Crape Myrtle Pruning: When and How?
When to trim a Crape Myrtle in Gainesville?
Many think that the right time to trim a crape is in the fall, once it loses its leaves. The smaller suckers and young growth may look unsightly and a neat, trim appearance while the tree is bare can be desired. In our climate we see cold snaps followed by days and weeks that are warm, and a freshly pruned tree is primed to deliver new growth. That new growth is incredibly tender and when another frost or freeze comes around, it could cause stunting and damage to the health of the tree.
In Gainesville, the best time to trim crapes in is just before spring, once the risk of freezing temperatures passes and just before new growth emerges.
What is Crape Murder?
A common phrase you’ll hear when it comes to trimming crapes is “crape murder” and what this means is that the tree has been trimmed in a way that will result in a less aesthetically appealing structure.

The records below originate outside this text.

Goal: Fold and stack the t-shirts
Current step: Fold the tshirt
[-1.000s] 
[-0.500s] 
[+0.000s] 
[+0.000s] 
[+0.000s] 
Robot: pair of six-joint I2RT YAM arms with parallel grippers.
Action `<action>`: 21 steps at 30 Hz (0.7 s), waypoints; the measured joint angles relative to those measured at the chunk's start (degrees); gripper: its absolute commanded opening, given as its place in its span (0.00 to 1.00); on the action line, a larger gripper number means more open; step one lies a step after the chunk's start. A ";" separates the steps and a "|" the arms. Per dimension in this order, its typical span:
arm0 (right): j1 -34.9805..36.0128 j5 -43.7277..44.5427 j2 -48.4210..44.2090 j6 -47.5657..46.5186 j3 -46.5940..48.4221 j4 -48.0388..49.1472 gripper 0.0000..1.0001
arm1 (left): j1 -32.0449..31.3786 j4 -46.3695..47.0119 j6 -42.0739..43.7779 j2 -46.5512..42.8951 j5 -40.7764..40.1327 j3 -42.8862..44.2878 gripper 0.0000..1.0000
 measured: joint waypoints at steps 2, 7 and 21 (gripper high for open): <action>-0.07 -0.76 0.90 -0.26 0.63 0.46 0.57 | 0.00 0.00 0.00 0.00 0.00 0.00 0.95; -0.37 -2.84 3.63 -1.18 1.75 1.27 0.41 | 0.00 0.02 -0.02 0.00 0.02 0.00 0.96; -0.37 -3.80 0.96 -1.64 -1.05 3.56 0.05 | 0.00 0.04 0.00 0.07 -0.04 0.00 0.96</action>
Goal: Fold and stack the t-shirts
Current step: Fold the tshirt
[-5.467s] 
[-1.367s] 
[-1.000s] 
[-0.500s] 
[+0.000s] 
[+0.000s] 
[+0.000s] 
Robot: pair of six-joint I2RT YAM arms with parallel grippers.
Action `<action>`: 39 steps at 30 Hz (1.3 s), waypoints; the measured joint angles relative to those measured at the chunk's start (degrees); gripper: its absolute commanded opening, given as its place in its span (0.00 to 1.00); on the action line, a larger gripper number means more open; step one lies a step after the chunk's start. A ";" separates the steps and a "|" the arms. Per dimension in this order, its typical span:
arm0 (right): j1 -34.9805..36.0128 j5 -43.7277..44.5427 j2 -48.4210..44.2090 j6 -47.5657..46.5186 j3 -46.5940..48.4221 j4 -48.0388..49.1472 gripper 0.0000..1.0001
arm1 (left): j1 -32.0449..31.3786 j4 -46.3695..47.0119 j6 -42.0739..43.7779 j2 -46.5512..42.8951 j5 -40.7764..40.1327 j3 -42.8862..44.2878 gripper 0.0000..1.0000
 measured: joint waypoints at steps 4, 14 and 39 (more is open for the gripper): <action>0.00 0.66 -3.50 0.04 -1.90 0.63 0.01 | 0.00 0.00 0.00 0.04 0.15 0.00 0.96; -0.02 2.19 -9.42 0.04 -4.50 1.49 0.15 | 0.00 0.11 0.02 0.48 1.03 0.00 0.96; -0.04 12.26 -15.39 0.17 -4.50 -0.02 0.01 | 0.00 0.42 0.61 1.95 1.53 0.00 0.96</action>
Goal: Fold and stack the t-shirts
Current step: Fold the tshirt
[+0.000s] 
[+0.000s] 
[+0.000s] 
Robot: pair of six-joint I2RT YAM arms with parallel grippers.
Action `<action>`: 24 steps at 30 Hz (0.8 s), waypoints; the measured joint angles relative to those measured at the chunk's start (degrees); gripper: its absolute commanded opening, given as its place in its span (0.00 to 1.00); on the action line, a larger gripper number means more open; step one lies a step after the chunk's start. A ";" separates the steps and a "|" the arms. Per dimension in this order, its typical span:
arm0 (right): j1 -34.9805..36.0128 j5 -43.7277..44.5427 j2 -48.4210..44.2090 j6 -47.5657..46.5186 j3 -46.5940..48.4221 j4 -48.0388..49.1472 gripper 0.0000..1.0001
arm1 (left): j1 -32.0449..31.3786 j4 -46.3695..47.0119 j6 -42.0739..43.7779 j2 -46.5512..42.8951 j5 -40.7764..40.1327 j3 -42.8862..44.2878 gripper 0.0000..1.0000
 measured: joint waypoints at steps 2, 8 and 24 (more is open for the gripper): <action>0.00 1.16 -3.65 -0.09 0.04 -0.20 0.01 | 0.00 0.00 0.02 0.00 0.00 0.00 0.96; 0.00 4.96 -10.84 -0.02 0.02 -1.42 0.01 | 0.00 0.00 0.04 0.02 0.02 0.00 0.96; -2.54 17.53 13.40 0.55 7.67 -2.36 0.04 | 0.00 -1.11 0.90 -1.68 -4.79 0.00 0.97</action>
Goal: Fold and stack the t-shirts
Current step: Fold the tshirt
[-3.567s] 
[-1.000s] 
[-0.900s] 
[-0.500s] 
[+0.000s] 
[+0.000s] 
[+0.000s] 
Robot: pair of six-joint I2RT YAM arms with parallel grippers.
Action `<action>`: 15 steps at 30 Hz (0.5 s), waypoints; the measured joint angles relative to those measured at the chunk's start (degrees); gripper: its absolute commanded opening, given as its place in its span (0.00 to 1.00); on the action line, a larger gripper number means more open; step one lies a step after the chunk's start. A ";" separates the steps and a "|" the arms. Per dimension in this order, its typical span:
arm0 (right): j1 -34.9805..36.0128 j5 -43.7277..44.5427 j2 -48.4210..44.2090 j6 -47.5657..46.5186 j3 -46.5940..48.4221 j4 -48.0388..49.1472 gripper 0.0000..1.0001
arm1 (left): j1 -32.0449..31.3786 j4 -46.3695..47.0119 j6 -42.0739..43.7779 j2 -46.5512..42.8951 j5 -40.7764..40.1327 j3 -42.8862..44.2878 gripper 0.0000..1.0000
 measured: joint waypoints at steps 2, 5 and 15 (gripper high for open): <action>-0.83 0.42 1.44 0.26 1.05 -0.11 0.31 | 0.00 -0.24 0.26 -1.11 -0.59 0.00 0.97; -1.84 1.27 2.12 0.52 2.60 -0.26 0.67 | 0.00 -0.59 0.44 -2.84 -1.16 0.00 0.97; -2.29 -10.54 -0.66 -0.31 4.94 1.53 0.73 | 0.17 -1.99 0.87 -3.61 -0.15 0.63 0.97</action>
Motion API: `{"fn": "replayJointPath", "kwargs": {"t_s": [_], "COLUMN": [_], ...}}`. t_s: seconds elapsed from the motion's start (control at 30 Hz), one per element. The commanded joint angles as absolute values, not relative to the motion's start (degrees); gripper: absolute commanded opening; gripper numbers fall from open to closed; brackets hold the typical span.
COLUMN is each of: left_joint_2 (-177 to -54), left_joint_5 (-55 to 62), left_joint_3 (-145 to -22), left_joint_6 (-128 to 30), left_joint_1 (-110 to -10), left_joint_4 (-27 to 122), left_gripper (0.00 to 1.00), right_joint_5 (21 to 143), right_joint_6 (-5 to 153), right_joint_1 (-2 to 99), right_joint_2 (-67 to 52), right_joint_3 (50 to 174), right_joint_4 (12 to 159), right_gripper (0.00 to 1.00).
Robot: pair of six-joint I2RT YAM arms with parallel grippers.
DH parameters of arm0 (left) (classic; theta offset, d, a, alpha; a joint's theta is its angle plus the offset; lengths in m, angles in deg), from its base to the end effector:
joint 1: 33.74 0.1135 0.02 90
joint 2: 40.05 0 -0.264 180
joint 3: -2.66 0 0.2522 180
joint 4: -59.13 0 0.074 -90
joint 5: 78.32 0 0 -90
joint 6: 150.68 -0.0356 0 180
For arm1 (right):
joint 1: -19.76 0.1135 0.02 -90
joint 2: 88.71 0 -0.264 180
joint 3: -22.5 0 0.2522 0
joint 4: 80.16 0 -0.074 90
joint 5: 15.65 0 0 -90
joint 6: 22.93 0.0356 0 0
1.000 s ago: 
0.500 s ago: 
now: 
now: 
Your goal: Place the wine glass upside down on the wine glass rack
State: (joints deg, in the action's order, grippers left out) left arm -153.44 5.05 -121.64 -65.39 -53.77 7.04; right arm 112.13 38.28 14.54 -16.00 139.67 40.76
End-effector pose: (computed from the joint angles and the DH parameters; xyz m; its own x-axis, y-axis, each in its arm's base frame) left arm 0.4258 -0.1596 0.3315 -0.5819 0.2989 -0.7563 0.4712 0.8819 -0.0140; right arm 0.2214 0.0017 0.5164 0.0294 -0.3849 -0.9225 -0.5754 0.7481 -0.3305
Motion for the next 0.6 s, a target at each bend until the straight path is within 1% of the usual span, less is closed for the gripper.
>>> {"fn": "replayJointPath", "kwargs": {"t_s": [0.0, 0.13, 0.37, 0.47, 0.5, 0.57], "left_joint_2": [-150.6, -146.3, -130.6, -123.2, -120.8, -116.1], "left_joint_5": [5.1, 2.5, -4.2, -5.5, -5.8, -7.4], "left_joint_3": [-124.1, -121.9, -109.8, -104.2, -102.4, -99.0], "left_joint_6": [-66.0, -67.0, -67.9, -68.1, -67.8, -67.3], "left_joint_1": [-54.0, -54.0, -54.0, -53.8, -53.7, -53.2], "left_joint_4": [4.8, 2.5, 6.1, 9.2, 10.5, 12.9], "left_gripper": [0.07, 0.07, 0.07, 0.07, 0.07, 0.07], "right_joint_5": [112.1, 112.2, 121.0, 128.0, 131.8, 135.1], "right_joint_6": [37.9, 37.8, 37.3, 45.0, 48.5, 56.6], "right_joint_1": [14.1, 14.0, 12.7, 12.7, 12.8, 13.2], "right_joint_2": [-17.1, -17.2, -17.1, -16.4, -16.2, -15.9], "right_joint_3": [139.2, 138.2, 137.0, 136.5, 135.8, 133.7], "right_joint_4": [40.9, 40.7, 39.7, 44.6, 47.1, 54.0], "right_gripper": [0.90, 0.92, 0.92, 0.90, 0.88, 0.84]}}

These are very resilient trees and this type of pruning is not likely to kill it, but it is incredibly difficult, often impossible, to get the tree back to the graceful form it is intended to have.
For the health of the tree and for the long term blooms, it is actually better to leave them untrimmed than to prune them improperly.
Correct Procedures for Gainesville Crape Myrtle Pruning
The arrow that says '6" stub' indicates where to make cuts when pruning your crape myrtle tree. The rule of thumb is to trace down from the top of a stem (from the seedpods if the tree bloomed), to where that stem meets a branch. Using a pair of sharp bypass or lopper pruners make a cut about 8 to 12 inches or so above the intersection - never below the branching point.
Alternatively, you can grab the tip of stem and bend it over, making your cut right at the point where the stem starts to bend. The remaining branch should be strong enough to support the new branches that emerge just below your cut. Repeat this process until all stems have been cut as is shown on the right side of this diagram.
By using this method of pruning you will be promoting a fuller canopy and an increase in the number of blooms. For a nice and tidy appearance you can prune suckers (small branches) that grew from the trunk base, and any twiggy growth that emerged up and along the main trunks.
The Right Tree in the Right Place
One of the most common reasons that we see crape murder occur is because the wrong variety of crape was planted too close to a home, structure, or other existing trees. It’s important to know that crapes range in mature size from diminutive dwarf varieties no larger than a shrub, to large trees 20-30 feet tall. If you are planning on installing a new crape in Gainesville, make sure to select a variety that will be the size appropriate to its location when full grown. This is minimize the amount of pruning needed as time passes, and ensure that a beautiful tree does not have to be removed for being too close to your home.
If pruned the right way and right time, you'll enjoy one of the most beautiful trees in Gainesville landscaping for years to come!